The size of the Indian gold industry was ₹7,51,490 crore in 2025 in value terms and 710.9 tonnes in volume terms, according to the World Gold Council. Of this, jewellery accounted for ₹4,54,390 crore (430.5 tonnes), while investment demand stood at ₹2,97,100 crore (280.4 tonnes). Organised retail jewellers such as Tanishq, Kalyan Jewellers, Malabar Gold & Diamonds and Senco Gold account for 35% of the market, while the rest is dominated by unorganised players.

The digital gold segment, which has been growing rapidly, is also likely to be hit by the Prime Minister's announcement. "The business may get impacted in the short term. We have to wait and watch," said Gaurav Mathur, MD of SafeGold, a digital gold platform. "If consumers respond positively to this appeal, even a 25-50% reduction in gold demand could significantly ease pressure on India's foreign exchange reserves and help stabilise the rupee against the dollar," said Mahendra Luniya, chairman of Vighnharata Gold, a Pune-based digital gold platform.

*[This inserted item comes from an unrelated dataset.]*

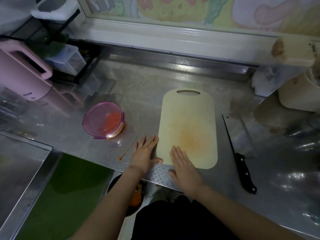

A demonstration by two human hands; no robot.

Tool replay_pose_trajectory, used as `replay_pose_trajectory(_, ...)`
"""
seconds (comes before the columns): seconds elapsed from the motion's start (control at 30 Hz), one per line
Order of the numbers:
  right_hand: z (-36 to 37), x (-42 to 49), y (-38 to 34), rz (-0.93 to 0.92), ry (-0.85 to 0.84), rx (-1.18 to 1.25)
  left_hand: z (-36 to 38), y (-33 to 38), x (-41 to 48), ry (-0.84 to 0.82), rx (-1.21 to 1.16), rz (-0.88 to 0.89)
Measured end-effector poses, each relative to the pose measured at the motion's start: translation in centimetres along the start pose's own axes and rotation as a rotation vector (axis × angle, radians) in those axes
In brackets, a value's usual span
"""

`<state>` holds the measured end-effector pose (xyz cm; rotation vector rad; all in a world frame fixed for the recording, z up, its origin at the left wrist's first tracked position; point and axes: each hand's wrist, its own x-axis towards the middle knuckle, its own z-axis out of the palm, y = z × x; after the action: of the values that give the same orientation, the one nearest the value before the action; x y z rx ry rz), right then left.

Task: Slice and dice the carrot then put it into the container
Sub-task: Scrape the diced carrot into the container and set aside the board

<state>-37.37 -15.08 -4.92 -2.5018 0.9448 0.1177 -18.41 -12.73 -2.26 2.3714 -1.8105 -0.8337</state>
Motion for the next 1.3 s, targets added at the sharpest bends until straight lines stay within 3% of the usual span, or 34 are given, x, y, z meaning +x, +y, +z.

Interestingly, a similar situation was witnessed during 2012-2013, when India's current account deficit and pressure on the rupee increased sharply. To control gold imports, the government introduced the 80:20 rule, under which only 80% of imported gold could be sold domestically, while 20% had to be re-exported as jewellery before fresh imports were permitted. Banks and traders also faced tighter restrictions, import duties were raised significantly, and overall gold imports were closely regulated.